Greetings from the Red Carpet Inn, the preferred lodging for the comedy talent for the Greensboro, North Carolina Comedy Zone, a club I've played so many times now I've lost count.  I don't know why they call this place the Red Carpet, because they don't have red carpets, and I certainly don't feel like I won an Oscar or anything, but they have wireless internet, so they can call the place whatever they damn well please.

I'm chilling out, getting ready for my shows tonight, which I'm very much looking forward to after the "road-house"-ey last two nights in Goldsboro and Greensville respectively, where the crowds were nice if not very substantive in numbers or accuity, if you know what I mean.  I worked with alcoholic headliner Monte Allen who did an excruciating 15 shots of Tequila on Wednesday, and my liver spent the evening hiding behind my pancreas just watching him do it.  And lest you think I'm being mean or judgmental, Monte introduced himself to me as an alcoholic, so that's his language and not mine.  I enjoyed his company and we had nice conversation.

On Sunday, I'm visiting my sister Nickki and her husband Dennis who live in Garner, NC, and we're going to a sports bar that will be carrying the Buffalo Bills game.  The Bills are blacked out in Western New York for the second home game in a row, because they didn't sell out, and that's a shame because they are technically the smallest market in the NFL (actually, Green Bay is the smallest, but the team is community owned so they fill the stadium every week regardless).  Buffalo is playing the 9-2 San Diego Chargers, and if the weather is shitty, it might be the Bills' only hope.  They're not stopping the run very well, and LaDanian Tomlinson is leading the league in rushing, or at least in the top three spots, I forget which.  It could get ugly early, and I don't want my reward for being somewhere else to beat the blackout to be watching my team get thumped.
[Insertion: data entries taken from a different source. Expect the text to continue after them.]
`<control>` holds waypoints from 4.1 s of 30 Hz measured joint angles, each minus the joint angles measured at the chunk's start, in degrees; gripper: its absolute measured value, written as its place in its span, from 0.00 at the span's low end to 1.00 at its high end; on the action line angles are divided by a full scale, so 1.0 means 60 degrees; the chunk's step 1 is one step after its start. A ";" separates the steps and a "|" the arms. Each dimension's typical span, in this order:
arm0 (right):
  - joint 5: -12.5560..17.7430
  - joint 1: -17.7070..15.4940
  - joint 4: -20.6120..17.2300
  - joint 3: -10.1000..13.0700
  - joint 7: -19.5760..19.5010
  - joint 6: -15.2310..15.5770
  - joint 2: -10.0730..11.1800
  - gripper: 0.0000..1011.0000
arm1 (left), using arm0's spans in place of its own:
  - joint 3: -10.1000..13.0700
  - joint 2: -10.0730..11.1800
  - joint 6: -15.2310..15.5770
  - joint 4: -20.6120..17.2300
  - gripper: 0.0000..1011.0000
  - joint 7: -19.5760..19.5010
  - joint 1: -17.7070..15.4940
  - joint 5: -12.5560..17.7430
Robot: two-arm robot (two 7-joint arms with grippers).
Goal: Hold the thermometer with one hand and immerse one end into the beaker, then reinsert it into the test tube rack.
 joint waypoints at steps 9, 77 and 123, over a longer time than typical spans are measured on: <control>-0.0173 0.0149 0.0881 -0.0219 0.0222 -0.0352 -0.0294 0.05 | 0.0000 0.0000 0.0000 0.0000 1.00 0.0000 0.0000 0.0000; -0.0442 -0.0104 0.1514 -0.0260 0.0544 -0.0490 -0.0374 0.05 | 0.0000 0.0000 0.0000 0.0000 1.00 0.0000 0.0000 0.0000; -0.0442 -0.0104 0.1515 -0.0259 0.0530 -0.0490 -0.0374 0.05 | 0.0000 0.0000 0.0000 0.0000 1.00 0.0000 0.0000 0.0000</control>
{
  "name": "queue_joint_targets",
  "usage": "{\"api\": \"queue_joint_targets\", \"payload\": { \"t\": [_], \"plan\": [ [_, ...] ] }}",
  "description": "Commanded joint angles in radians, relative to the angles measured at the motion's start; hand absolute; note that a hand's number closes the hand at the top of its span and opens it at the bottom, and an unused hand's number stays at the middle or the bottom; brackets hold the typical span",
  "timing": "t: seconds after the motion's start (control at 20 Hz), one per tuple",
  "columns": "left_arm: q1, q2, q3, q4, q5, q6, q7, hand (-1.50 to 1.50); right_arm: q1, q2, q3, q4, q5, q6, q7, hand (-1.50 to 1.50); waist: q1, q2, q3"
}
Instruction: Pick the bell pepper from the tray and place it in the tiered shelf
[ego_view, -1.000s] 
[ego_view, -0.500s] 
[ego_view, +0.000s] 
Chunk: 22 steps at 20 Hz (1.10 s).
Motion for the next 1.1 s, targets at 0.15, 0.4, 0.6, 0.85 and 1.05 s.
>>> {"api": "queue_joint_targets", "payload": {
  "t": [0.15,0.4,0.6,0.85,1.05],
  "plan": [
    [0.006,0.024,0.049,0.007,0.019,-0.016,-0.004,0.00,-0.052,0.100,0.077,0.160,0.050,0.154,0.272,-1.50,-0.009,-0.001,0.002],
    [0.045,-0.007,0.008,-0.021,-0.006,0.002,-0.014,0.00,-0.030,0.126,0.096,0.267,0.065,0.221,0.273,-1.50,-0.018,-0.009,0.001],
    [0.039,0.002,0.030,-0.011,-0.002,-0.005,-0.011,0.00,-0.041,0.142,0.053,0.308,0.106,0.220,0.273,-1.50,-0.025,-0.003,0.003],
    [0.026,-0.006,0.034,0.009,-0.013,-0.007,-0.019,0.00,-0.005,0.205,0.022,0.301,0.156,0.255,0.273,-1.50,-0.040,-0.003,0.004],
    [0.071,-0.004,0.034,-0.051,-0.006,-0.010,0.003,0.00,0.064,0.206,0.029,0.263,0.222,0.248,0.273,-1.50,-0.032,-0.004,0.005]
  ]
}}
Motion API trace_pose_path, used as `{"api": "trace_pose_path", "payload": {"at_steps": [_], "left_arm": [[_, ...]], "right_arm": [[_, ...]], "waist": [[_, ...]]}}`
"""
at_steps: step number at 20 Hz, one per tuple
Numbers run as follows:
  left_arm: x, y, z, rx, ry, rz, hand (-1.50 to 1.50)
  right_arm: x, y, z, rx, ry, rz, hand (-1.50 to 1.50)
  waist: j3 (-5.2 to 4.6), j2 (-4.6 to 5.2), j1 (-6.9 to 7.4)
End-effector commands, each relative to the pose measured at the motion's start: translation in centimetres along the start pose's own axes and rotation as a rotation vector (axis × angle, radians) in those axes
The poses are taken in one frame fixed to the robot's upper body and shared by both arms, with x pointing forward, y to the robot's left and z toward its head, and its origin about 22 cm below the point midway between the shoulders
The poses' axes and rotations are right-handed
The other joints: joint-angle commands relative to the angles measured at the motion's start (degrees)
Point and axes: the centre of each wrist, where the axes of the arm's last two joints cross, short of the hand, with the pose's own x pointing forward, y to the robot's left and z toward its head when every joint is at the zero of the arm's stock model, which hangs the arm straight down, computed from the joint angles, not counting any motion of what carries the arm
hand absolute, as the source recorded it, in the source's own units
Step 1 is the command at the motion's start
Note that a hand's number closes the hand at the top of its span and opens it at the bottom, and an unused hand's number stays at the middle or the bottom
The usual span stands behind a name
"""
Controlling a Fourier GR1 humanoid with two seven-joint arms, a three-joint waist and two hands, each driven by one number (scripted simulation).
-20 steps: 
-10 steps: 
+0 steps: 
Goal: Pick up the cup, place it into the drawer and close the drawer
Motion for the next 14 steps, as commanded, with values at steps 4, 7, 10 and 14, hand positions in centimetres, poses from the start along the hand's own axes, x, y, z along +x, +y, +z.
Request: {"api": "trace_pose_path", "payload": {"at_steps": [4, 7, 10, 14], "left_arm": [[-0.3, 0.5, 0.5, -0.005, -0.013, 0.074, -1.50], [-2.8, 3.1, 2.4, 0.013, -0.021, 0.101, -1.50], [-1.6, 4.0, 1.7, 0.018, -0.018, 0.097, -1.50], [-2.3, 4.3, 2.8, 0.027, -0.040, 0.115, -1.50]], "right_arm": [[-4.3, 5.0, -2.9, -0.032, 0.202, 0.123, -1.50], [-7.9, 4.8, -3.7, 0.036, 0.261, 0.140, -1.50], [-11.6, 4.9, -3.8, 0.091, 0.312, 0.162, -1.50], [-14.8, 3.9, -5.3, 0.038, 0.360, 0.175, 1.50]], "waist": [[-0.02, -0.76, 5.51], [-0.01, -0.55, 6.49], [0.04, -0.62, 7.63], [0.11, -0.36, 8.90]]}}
Not much to report, other than tonight and tomorrow I'll be working with Mike McCarthy, the Comedy Barbarian, who I haven't worked with in 15 years since we did a college gig in Upstate New York at Alfred State College.  Mike had a reputation at the time for being a dirty act, and I got a phone call from the college a couple of weeks before asking me about that rumor.  I had already done my homework and got the inside scoop from a Boston comedy buddy (Mike's home base at the time) who told me Mike was indeed a pretty blue act, but I wasn't gonna throw the guy under the bus, so I pled ignorance and kept my mouth shut. I was happy that I was working with him, because I figured if I screwed up and did something that was over the line, they'd never remember it after Mike did his thing.  It was like a license to kill!  Mike has since moved to Florida, and we've communicated over the internet, but it'll be nice to work with him again.

O.K., I'm gonna iron a shirt and grab a nap, y'all be cool, now, y'hear?